How to read a code

How do you change code in a large code-base with confidence? That depends of course. If you are the author of the code, changing something you wrote yourself with confidence should be easy. Every nook and cranny will be well known to you.

You run through the subsystems in the code and check for impact, make the change and test it to verify you haven't missed anything. But greenfield projects where you will be the sole author are exceedingly rare in my experience.

More common is to be thrown into an ongoing project. Or even more common is to be added to a project because key personnel left. With no time for handover. So how do you get up to speed and make changes with confidence then?

I started out like I guess most people start out - read one file, move to the next and hope it makes sense after a while. And it does. But it can be a very long time with embarrassing disasters before that confidence comes.

Disasters usually set back the confidence a notch or two. Realizing this I started to research and experiment on how you can achieve confidence in your changes in less time.

Mental models

I've mentioned mental models before as it's prevalent in anyone who has mastered a subject well enough.

Let's nail the definition down first: A mental model is a simplification or an abstraction of a system that you carry around in your head.

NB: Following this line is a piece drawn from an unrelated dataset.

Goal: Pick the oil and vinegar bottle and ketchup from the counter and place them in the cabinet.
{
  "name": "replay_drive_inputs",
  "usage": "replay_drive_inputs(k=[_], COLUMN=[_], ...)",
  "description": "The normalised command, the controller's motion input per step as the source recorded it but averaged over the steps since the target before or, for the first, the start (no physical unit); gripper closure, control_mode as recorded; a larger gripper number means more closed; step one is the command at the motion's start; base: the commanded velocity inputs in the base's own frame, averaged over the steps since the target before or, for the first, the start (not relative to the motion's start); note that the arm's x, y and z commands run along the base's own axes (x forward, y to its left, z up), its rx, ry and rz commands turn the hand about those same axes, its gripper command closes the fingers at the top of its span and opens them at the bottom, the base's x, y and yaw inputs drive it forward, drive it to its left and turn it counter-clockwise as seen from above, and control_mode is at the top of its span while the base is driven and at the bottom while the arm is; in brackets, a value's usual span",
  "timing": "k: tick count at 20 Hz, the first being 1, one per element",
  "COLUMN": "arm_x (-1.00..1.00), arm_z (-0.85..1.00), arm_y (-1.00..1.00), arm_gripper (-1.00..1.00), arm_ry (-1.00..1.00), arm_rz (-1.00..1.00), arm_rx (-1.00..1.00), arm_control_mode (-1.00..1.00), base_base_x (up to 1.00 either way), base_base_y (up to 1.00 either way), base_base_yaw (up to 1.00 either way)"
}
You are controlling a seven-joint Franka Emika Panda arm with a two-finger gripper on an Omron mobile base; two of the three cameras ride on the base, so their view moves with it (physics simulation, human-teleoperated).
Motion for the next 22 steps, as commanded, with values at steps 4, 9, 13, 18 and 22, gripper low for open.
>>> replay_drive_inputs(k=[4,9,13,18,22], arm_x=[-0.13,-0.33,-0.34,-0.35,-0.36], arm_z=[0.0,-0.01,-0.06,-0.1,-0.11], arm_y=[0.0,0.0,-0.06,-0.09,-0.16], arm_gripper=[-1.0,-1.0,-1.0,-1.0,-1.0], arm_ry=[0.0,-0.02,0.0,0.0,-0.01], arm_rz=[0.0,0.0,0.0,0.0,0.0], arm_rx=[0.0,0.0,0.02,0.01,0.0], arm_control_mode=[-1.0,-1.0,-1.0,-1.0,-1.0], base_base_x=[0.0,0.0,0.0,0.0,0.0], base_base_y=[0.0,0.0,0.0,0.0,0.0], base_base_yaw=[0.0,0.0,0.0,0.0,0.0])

It's a few principles / images / sounds / phrases that acts as a stand-in for the actual system.

They're not the real thing, but they're close enough to be correct 95% of the time. When someone asks you "can we add feature X?" you first say "no" and then you go to your mental model of the system and investigate the impact to check that you are correct.

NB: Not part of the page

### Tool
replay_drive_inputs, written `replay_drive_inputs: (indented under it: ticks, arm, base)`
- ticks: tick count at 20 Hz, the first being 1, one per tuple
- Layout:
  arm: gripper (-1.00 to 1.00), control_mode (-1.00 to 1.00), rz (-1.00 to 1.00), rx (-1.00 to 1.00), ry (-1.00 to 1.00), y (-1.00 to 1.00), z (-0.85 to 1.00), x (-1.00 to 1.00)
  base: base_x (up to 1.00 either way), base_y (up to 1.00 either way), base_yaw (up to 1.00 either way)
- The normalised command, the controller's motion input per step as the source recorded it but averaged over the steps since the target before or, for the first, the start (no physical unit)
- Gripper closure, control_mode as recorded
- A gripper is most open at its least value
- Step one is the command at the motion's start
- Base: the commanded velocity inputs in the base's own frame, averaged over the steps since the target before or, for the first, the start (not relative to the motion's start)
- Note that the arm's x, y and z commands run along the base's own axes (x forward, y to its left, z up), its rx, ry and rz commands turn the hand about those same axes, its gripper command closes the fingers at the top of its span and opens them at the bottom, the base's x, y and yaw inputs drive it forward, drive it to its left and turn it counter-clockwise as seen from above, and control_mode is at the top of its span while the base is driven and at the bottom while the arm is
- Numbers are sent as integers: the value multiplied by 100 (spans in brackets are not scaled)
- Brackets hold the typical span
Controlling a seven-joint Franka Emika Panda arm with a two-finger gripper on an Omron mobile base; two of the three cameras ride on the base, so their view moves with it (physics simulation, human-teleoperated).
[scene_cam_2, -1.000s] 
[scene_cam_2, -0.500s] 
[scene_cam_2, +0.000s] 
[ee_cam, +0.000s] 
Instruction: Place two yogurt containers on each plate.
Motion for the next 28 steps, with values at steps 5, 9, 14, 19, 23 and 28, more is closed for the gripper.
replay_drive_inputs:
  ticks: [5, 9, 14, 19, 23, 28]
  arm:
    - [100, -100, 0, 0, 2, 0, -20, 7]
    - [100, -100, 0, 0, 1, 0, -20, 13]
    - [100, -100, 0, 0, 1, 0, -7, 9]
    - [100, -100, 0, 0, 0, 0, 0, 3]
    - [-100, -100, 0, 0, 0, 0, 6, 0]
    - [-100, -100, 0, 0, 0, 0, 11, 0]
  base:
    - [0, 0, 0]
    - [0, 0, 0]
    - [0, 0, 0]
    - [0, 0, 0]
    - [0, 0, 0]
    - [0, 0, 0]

In software the materialization of these mental models is often a drawing with boxes and arrows or pseudo-code and call-charts depending on the level you're describing.

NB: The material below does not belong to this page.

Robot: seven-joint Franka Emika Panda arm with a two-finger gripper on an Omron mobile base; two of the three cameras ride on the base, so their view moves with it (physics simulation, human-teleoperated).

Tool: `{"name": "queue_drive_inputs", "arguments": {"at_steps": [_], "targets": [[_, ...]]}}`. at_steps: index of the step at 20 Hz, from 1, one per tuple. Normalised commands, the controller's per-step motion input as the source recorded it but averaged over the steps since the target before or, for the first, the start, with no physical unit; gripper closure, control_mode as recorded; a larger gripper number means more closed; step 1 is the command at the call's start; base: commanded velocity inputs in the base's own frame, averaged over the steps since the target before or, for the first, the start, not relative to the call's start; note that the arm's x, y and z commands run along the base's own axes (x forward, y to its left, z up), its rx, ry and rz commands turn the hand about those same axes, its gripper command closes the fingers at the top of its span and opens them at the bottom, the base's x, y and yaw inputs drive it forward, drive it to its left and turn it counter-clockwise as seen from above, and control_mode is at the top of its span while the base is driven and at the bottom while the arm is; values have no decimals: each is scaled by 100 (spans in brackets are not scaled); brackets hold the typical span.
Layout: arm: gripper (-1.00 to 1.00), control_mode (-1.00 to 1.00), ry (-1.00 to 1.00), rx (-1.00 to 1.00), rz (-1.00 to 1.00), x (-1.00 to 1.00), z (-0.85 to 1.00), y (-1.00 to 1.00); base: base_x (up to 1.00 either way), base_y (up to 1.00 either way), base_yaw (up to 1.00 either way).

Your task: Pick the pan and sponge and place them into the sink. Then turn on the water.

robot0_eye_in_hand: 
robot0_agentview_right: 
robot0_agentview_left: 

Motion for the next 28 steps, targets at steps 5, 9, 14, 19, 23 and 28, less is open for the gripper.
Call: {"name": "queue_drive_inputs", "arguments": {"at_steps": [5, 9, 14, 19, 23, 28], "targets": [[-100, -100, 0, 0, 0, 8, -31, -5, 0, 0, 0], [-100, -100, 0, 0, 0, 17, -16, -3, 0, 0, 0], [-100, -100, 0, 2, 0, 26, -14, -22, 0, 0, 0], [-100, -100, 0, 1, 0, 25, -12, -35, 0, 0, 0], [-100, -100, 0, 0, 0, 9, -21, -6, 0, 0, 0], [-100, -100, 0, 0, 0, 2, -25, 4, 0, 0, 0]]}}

Why the fuss on mental models?

Trying to understand a new code-base is trying to get a mental model of the program into your head. When I have a decent mental model of it I can judge the impact of changes made and be sure the change does only what I intend it to.

So this will be our end goal. Building a fairly deep understanding of the architecture of a program. All good but nothing groundbreaking so far. This is what everyone must do in order to safely do changes - even reading one file and moving on to the next until it makes sense builds a mental model.

But it's slow. So let's see how we can supercharge this.

Active recalling

I've made a vow - which I mostly stick by - of never copy pasting code. It's a trick I learned from Zed Shaw in his course "Learn C the hard way". I'll type it in myself without looking at the original.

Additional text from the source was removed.